--- What the exercise asks ---
Retype every line below precisely as it appears.

--- Information provided ---
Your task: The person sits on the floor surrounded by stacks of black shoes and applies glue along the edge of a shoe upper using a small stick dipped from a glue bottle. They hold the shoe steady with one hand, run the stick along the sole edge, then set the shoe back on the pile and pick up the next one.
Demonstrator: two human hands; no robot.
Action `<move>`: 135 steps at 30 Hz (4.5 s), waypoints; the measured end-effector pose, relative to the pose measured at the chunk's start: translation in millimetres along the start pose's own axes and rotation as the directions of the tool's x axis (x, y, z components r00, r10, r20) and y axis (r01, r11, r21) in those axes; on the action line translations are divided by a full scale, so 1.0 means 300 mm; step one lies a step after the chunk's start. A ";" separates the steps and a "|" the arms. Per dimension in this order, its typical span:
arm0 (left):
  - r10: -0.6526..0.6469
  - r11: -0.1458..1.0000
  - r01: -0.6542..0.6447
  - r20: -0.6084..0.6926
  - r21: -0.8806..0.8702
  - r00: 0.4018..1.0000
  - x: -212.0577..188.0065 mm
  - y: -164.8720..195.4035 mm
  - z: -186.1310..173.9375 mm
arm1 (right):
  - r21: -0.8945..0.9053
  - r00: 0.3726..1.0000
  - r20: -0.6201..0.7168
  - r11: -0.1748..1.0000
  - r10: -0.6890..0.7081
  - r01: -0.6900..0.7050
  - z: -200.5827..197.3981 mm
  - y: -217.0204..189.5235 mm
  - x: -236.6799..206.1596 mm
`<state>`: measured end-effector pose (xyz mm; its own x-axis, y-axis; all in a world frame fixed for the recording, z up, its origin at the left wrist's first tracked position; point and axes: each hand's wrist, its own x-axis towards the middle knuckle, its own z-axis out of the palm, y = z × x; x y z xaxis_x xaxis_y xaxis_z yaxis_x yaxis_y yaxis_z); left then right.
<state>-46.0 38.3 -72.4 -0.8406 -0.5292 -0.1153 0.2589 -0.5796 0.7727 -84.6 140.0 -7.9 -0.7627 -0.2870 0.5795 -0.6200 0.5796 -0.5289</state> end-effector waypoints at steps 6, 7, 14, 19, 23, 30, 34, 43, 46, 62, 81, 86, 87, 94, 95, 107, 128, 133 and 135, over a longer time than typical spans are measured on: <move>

--- Finished exercise ---
Your task: The person sits on the floor surrounded by stacks of black shoes and applies glue along the edge of a shoe upper using a small stick dipped from a glue bottle. They hold the shoe steady with one hand, run the stick along the sole edge, then set the shoe back on the pile and pick up the next one.
Demonstrator: two human hands; no robot.
Action `<move>`: 135 steps at 30 Hz (4.5 s), waypoints; the measured end-effector pose, relative to the pose measured at the chunk's start: translation in millimetres along the start pose's own axes and rotation as the directions of the tool's x axis (x, y, z components r00, r10, r20) and y axis (r01, r11, r21) in those axes; on the action line translations are divided by a full scale, so 1.0 means 300 mm; step one lies a step after the chunk's start. A ";" separates the steps and a "|" the arms. Per dimension in this order, its typical span:
arm0 (left):
  - r10: -0.6526..0.6469
  - r11: -0.1458..1.0000
  - r01: -0.6542..0.6447
  - r20: -0.6084..0.6926
  - r21: -0.8806..0.8702
  - r00: 0.4018..1.0000
  - x: -212.0577..188.0065 mm
  - y: -164.8720..195.4035 mm
  - z: -186.1310..173.9375 mm
arm1 (right):
  - r21: -0.8945..0.9053
  - r00: 0.3726..1.0000
  - r20: -0.6201..0.7168
  - r11: -0.1748..1.0000
  - r10: -0.6890..0.7081
  - r01: -0.6900..0.7050
  - z: -200.5827..197.3981 mm
  - y: -217.0204..189.5235 mm
  - x: -236.6799..206.1596 mm
`<state>`: measured end-effector pose (xyz mm; its own x-axis, y-axis; all in a world frame fixed for the recording, z up, its origin at the left wrist's first tracked position; point and axes: each hand's wrist, its own x-axis towards the middle knuckle, its own z-axis out of the palm, y = z × x; x y z xaxis_x xaxis_y xaxis_z yaxis_x yaxis_y yaxis_z); left then right.
<state>-46.0 38.3 -72.4 -0.8406 -0.5292 -0.1153 0.2589 -0.5796 0.7727 -84.6 140.0 -7.9 -0.7627 -0.2870 0.5795 -0.6200 0.5796 -0.5289</state> end-effector waypoints at steps 6, 7, 14, 19, 23, 30, 34, 43, 46, 62, 81, 86, 87, 94, 95, 107, 128, 133 and 135, over a longer time than typical spans are measured on: <move>

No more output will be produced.